Crisp left home to move to the centre of London at the end of 1930, and after dwelling in a succession of flats, found a bed-sitting room in Denbigh Street, Pimlico, where he "held court with London's brightest and roughest characters." His 'outlandish' appearance – he wore bright make-up, dyed his long hair crimson, painted his fingernails and wore sandals to display his painted toe-nails – brought admiration and curiosity from some quarters, but generally attracted hostility and violence from strangers passing him in the streets.

Middle years
Crisp attempted to join the British army at the outbreak of the Second World War, but was rejected and declared exempt by the medical board on the grounds that he was "suffering from sexual perversion". He remained in London during the 1941 Blitz, stocked up on cosmetics, purchased five pounds of henna and later paraded through the streets during the black-out, picking up G.I.s. In 1940, he moved into a first-floor flat at 129 Beaufort Street, Chelsea, a bed-sitting room that he occupied until he emigrated to the United States in 1981. In the intervening years, he never attempted any housework, writing famously in his memoir The Naked Civil Servant: "After the first four years the dirt doesn't get any worse."

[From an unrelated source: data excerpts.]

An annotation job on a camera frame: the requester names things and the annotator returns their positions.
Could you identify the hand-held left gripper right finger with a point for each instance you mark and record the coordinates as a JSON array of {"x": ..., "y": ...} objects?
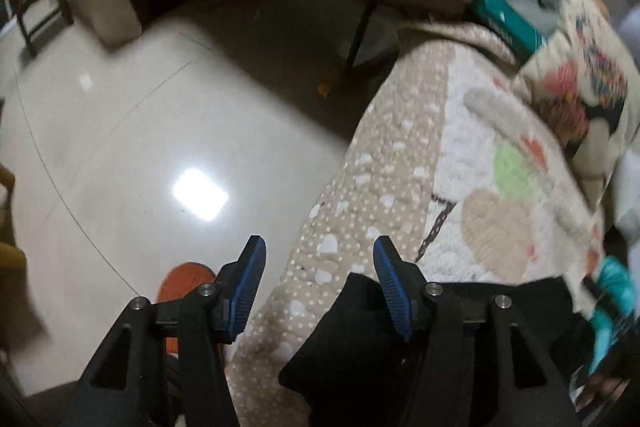
[{"x": 392, "y": 288}]

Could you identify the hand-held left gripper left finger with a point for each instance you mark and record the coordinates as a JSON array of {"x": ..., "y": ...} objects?
[{"x": 246, "y": 289}]

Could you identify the black pants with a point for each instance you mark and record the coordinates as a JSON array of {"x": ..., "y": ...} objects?
[{"x": 350, "y": 357}]

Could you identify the orange slipper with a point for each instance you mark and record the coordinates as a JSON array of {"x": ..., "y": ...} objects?
[{"x": 182, "y": 282}]

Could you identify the beige dotted printed blanket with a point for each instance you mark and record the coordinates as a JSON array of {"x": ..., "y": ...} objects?
[{"x": 400, "y": 167}]

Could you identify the small orange scrap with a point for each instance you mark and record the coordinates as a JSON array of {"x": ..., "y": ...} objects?
[{"x": 325, "y": 88}]

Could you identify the teal cloth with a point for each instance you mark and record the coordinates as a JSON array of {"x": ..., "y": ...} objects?
[{"x": 610, "y": 302}]

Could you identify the brown wooden furniture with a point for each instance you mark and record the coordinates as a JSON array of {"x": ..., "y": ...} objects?
[{"x": 10, "y": 267}]

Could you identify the black table leg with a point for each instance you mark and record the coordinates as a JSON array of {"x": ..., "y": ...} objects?
[{"x": 359, "y": 34}]

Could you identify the printed beige cushion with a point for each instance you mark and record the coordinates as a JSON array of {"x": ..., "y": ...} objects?
[{"x": 585, "y": 97}]

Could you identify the teal box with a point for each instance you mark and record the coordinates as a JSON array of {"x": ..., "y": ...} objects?
[{"x": 505, "y": 19}]

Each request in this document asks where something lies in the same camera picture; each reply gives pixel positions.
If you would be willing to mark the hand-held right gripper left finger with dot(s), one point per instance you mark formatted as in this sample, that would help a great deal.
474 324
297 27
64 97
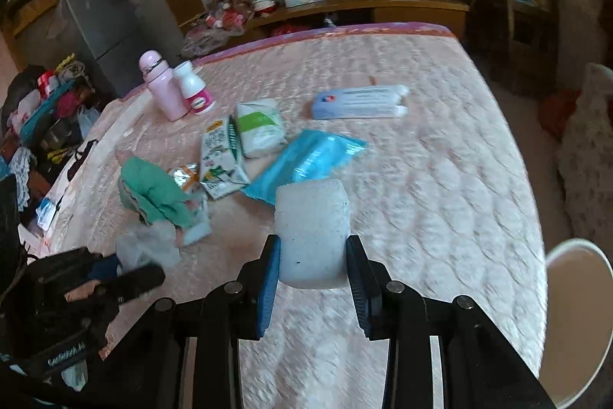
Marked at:
268 289

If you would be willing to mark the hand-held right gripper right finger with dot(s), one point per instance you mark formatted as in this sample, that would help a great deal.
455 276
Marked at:
359 289

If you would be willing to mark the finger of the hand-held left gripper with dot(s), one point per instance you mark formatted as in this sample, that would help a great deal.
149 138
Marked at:
139 279
67 263

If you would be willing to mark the grey plastic bag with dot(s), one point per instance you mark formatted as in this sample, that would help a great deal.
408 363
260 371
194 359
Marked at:
148 246

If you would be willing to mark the white foam block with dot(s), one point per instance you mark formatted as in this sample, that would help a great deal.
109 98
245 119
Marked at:
311 231

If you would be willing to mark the blue white medicine box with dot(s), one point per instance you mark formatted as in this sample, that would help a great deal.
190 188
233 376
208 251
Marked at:
359 102

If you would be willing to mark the white round bin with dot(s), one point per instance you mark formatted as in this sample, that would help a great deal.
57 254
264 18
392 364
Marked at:
574 342

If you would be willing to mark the small light blue box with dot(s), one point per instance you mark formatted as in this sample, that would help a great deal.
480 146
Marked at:
196 234

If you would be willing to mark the green cloth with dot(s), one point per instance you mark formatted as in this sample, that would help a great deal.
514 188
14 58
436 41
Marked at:
153 193

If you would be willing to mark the orange snack wrapper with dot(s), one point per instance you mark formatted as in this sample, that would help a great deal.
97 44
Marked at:
184 176

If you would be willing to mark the blue plastic packet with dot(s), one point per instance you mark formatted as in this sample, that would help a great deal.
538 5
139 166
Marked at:
306 160

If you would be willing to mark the green white milk carton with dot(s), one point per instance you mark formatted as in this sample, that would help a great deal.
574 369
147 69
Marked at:
220 160

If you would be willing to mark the white plastic bag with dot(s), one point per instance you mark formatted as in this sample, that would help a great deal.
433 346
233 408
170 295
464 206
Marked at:
88 121

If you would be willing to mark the white green tissue packet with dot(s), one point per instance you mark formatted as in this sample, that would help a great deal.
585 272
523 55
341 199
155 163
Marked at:
261 128

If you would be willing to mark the pink thermos bottle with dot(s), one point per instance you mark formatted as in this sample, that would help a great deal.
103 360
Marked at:
163 92

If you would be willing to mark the white pill bottle pink label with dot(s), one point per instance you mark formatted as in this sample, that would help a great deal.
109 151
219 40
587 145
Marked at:
194 92

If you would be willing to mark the grey refrigerator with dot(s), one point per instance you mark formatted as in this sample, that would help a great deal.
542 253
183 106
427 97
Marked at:
96 25

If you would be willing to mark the clear plastic bag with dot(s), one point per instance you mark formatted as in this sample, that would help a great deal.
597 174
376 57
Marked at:
206 37

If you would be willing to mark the red cloth bundle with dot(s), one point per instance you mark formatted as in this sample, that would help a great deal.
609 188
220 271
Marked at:
285 29

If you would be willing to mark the red bag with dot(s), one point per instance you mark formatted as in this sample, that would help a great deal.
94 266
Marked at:
555 109

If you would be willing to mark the white lace cloth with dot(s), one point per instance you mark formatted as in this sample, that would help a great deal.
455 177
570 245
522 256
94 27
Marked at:
589 150

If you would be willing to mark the pile of red white packets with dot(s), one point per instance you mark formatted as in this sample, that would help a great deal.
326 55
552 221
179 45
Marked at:
225 18

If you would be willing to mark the red white bowl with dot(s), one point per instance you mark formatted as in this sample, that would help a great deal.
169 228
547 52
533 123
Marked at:
263 1

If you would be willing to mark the wooden cabinet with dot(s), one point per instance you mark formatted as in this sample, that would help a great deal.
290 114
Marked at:
407 4

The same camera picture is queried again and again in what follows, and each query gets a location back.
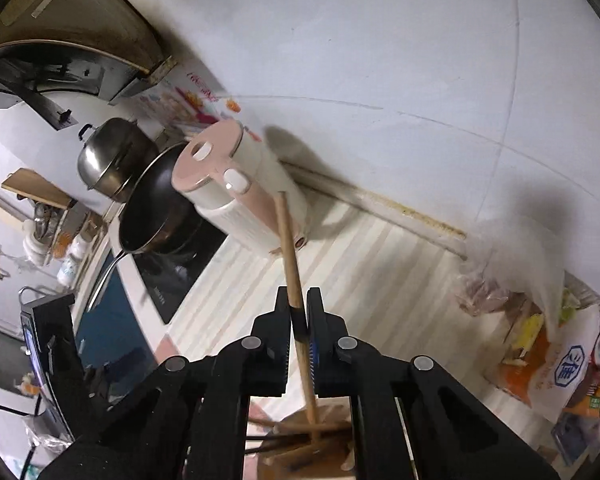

Crisp left his job as an engineer's tracer in 1942 to become a model in life classes in London and the Home Counties. Crisp wanted to call his book I Reign in Hell, a reference to Milton's Paradise Lost ("Better to reign in Hell, than serve in Heaven"). Crisp's agent insisted on The Naked Civil Servant, an insistence that later gave him pause when he offered the manuscript to Tom Maschler of Jonathan Cape on the same day that Desmond Morris delivered The Naked Ape. The Naked Civil Servant  was published in 1968 to generally good reviews, although it initially only sold 3,500 copies. Crisp was then approached by the documentary film maker Denis Mitchell to be the subject of a 1968 short film in which he discussed his life and lifestyle. The documentary aired on British television in 1971.

Fame

In 1975, the television version of The Naked Civil Servant was broadcast on British and US television, making actor John Hurt and Crisp into stars. This success launched Crisp in a new direction: that of performer and tutor. He devised a one-man show and began touring the country with it. The first half of the show was an entertaining monologue loosely based on his memoirs, while the second half was a question-and-answer session with Crisp picking the audience's written questions at random and answering them in an amusing manner.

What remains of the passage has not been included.